In each example we would do well to analyze:

A.   What the Scribes’ oral tradition put forth. There were two problems with their approach:

1.     Regulations only were considered.

2.     That approach reduces matters to punishments of their own devising.

B.    How Jesus is opposed to that and seeks to restore a true interpretation and application of the law.

C.    The true and positive thrust of the original law.

First a word of caution. To whom does this message in Jesus’ sermon apply? No reader should say, “This passage does not apply to me.” Don’t dismiss these applications just because you’re married or past the heyday of hormonal outburst. This sermon may well apply itself quickly to our high school and college students. It may immediately speak to those beginning a marriage or on the brink of a divorce, but it also applies to all of us because each commandment has an inward scope also.

The culture in which we live is one largely at direct odds with what Jesus teaches on sexuality. Think of how our movies, our advertisements and commercials, much contemporary music, TV, and literature (50 Shades of Grey), magazine racks, current thoughts on divorce -- all of these have a unified thrust and appeal. The internet is creating new problems in this area, and parents should take precautions. An older minister confessed his lust to me, after finding pornography on the internet. He said he had a new understanding of Paul’s command to “flee youthful lusts.” Lust was not, he rediscovered, merely a problem for young people.

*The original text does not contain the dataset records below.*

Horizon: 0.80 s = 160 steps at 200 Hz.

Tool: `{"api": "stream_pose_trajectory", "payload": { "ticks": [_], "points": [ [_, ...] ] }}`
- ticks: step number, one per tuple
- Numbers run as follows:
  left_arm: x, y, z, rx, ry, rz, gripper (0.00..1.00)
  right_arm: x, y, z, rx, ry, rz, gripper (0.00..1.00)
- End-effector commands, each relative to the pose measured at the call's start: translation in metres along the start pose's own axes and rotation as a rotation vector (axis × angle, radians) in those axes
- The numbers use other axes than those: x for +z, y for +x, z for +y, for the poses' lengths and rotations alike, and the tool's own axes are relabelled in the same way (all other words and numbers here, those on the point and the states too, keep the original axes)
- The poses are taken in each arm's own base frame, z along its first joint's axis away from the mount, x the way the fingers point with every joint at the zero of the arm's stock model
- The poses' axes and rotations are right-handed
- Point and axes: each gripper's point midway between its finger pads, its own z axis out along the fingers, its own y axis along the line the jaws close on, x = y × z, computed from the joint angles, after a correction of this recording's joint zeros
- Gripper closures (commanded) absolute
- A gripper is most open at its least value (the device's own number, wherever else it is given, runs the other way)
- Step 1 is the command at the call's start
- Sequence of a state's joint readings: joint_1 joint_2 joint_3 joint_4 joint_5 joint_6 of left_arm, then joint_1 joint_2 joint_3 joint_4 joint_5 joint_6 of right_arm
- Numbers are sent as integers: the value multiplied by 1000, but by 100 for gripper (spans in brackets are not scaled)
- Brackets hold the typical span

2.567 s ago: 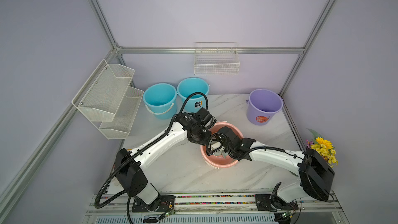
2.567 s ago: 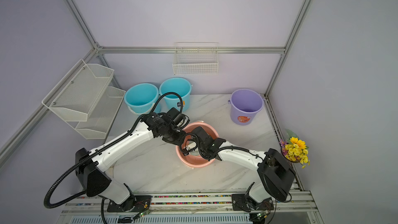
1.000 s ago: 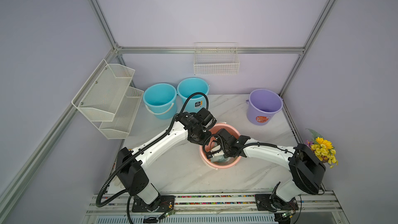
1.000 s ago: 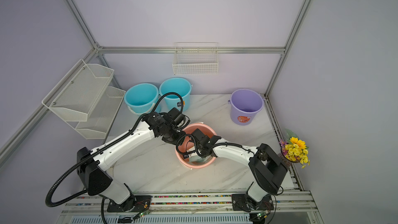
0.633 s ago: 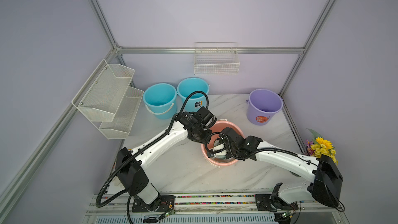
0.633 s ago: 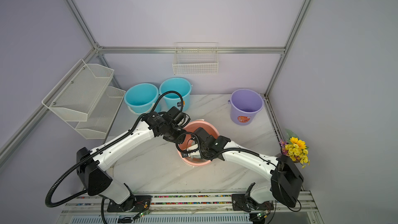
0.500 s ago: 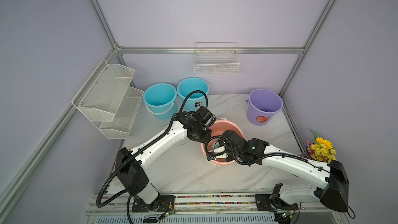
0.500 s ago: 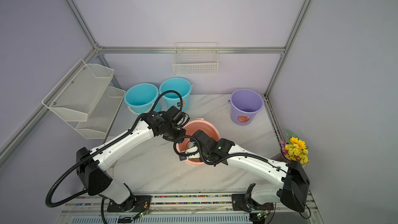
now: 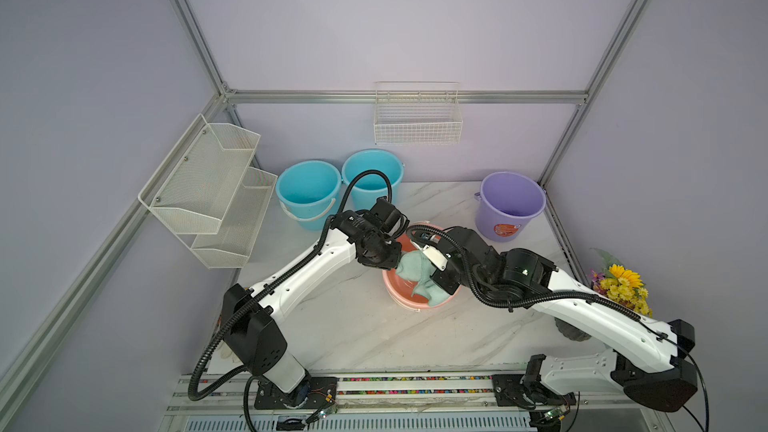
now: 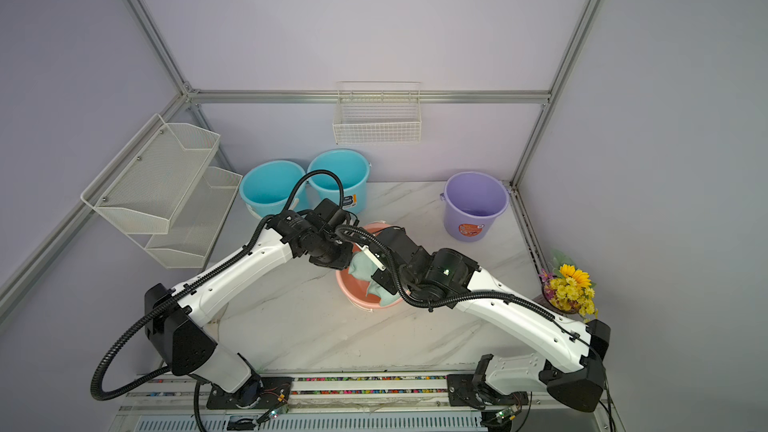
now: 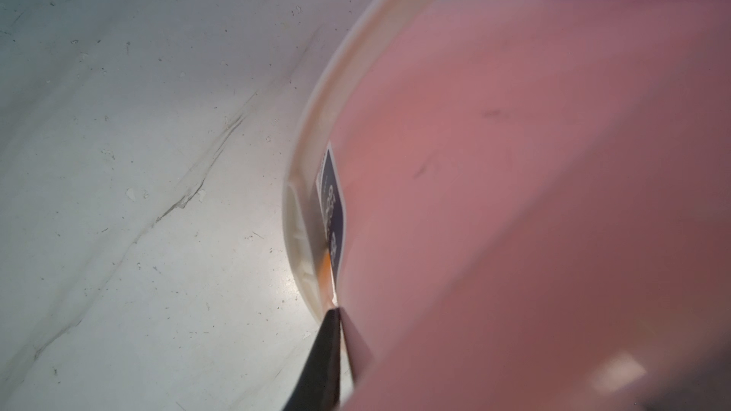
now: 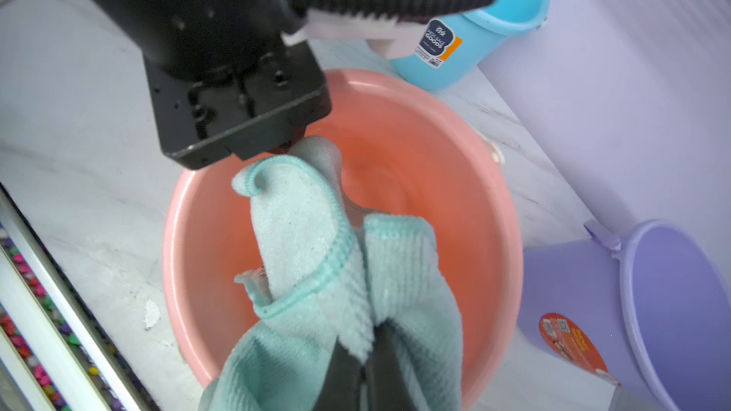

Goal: Wipe the inside of the bucket with a cloth
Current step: Wipe the dirt from the inside of the bucket.

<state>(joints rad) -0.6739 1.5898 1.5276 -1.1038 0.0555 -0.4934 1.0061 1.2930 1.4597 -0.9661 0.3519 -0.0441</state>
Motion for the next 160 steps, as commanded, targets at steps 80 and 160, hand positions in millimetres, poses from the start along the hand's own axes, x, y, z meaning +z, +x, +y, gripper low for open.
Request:
{"api": "stream_pose_trajectory", "payload": {
  "ticks": [80,160],
  "points": [
    [-17,-11,-17,-1,113,-52,100,14,51,18,477,-8,261,100],
    [-24,-10,-25,1,160,-58,100,65,84,28,487,14,369,100]
  ]
}}
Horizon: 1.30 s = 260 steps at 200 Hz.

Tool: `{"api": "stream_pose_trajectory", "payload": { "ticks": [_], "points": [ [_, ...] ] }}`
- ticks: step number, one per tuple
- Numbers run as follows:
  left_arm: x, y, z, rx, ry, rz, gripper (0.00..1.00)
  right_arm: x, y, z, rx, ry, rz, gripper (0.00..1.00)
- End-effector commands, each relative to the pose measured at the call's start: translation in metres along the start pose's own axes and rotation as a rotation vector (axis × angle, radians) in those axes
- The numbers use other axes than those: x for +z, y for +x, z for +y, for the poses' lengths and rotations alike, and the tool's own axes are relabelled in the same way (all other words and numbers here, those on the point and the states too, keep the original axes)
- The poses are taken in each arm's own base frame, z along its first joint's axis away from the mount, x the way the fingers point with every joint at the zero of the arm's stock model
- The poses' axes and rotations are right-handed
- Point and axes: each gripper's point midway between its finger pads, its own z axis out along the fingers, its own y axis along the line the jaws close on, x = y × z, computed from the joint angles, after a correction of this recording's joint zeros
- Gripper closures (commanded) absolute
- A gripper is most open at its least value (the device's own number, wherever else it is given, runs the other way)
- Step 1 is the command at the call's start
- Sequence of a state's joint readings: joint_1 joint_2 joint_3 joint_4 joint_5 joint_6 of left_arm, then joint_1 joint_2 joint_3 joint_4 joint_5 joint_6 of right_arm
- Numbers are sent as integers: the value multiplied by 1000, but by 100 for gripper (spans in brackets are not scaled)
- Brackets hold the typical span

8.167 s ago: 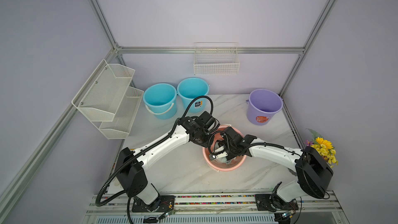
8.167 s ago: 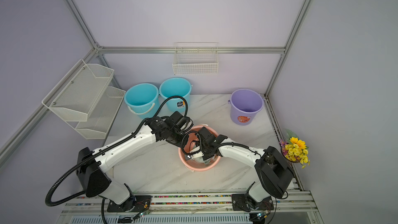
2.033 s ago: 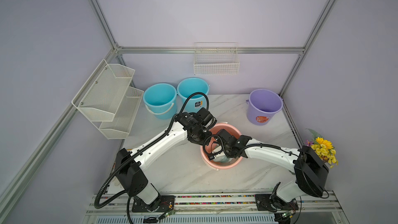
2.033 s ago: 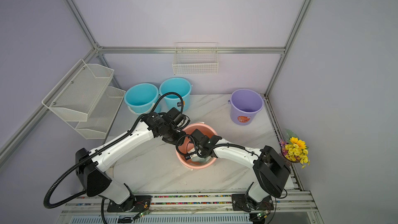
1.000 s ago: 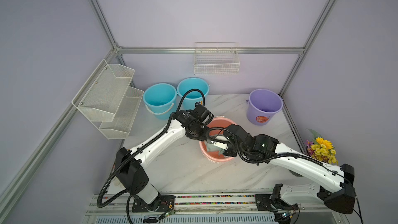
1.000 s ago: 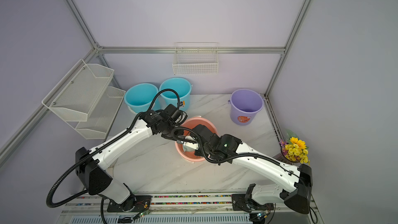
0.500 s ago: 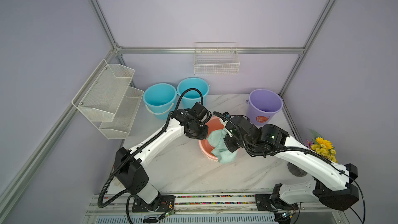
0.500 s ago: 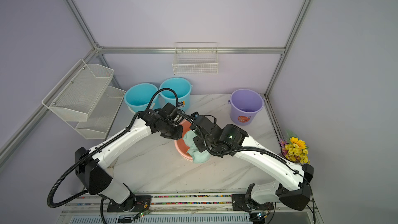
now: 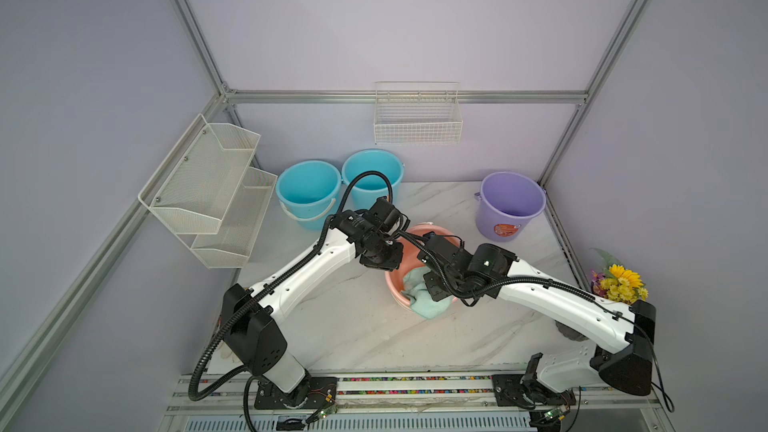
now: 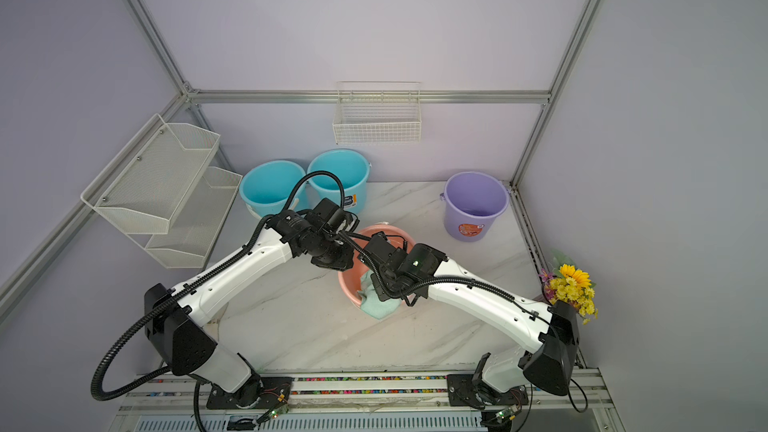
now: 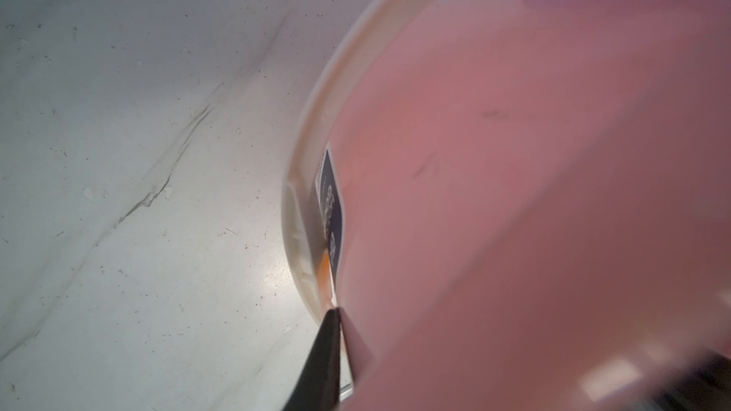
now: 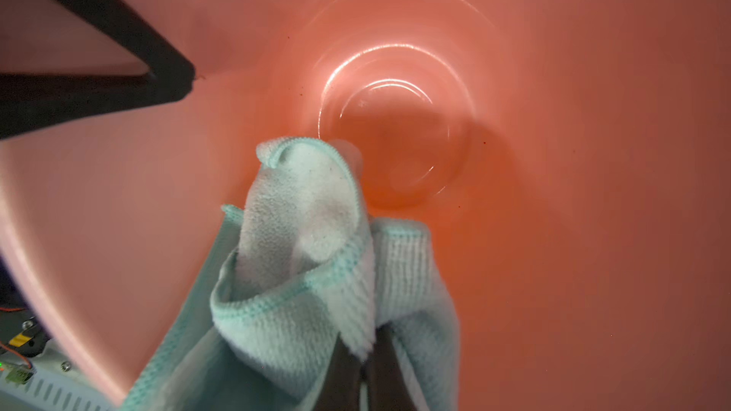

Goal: Wipe the inside of the bucket with a cloth
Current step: Wipe the dirt from the inside of the bucket.

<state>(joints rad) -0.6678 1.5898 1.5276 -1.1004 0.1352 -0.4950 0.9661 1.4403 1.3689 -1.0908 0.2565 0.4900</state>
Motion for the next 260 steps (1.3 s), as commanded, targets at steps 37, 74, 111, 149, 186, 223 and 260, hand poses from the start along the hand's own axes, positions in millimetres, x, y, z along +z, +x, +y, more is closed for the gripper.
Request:
{"api": "stream_pose_trajectory", "payload": {
  "ticks": [37,74,111,149,186,223,260],
  "points": [
    [-21,-10,-16,17,95,-77,100,16,2,6,44,-19,22,100],
    [-21,-8,-16,18,105,-85,100,21,2,12,45,-29,42,100],
    [-25,-12,-21,29,119,-96,100,21,-7,17,40,-30,42,100],
    [-27,-18,-26,37,134,-100,100,32,-9,11,5,30,76,100],
    [-23,-16,-25,32,133,-87,100,52,-6,16,-26,36,123,100],
    [-18,-13,-29,31,155,-71,100,82,-1,11,-27,59,152,100],
    [-17,-14,-35,34,173,-69,100,110,12,1,10,36,189,100]
  ]
}}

All these appeal to one’s unbridled sexual pleasure. With this stimulation all around, we must beware of the problem and learn how to handle it. All of us at times are confronted with the temptation to ignore God’s teaching on the sanctity of sexual fidelity and we must learn how to defeat those temptations.

Let’s look at the first example concerning Lust.

In this example Jesus is not content with mere formal adherence to the 7th commandment; he stresses purity of heart. As with the last study, we quote from Barclay, “It is not only the forbidden action, but also the forbidden thought that is guilty in the sight of God.”

As we’ve seen above, the religious teachers were restricting the meaning of the 7th and the 10th commandments. Coveting another person’s spouse was clearly prohibited by the last commandment of Sinai. However, these rabbis limited the application of the “do not commit adultery” command to physical adultery with another married person. This had become a mangled ethic and a loose definition of sexual morality. Still today, if we define this sin pharisaically enough, why, we can convince ourselves we are innocent.

The scribes would define adultery strictly as a married male seducing another man’s wife. That is all that is forbidden according to their own distorted legalistic view. They reduced the 7th commandment to that single prohibition and thus were innocent of other sexual sins. It is not hard to see what other cases of sexual infidelity get off scot-free by this. A scribe back in Jesus time, looking for loopholes, might say that:

1.     A married woman seducing a man is not forbidden by 7th commandment; or

2.     Sexual relations if one person was unmarried (fornication) is not forbidden by 7th commandment; or

3.     Homosexual relations are not forbidden by 7th commandment; or

4.     All other sexual acts except the act of sexual intercourse itself were not forbidden by 7th commandment.

This is man remaking God’s law to suit himself better. It is looking for loopholes in all the wrong places. How many ways do modern scribes do the same?

You see what happens when the law is separated from knowing God and his Holiness? It becomes a blunt instrument, a meaningless brute. The Scribal, oral tradition only stressed the reduced, shrunken, and negative view of the ‘Thou shalt only not commit adultery’ Commandment. They should have known that it is not merely the external culmination forbidden but also the internal origination.

But Jesus cannot countenance this. With the authority of the Law given on Sinai, with all the authority of God himself and without quoting a single author, he says, But I say: “anyone who looks at a woman with a view or purpose to lust after her has already committed adultery with her in his heart.”

Are you looking for loopholes in this area or listening to Jesus on moral purity?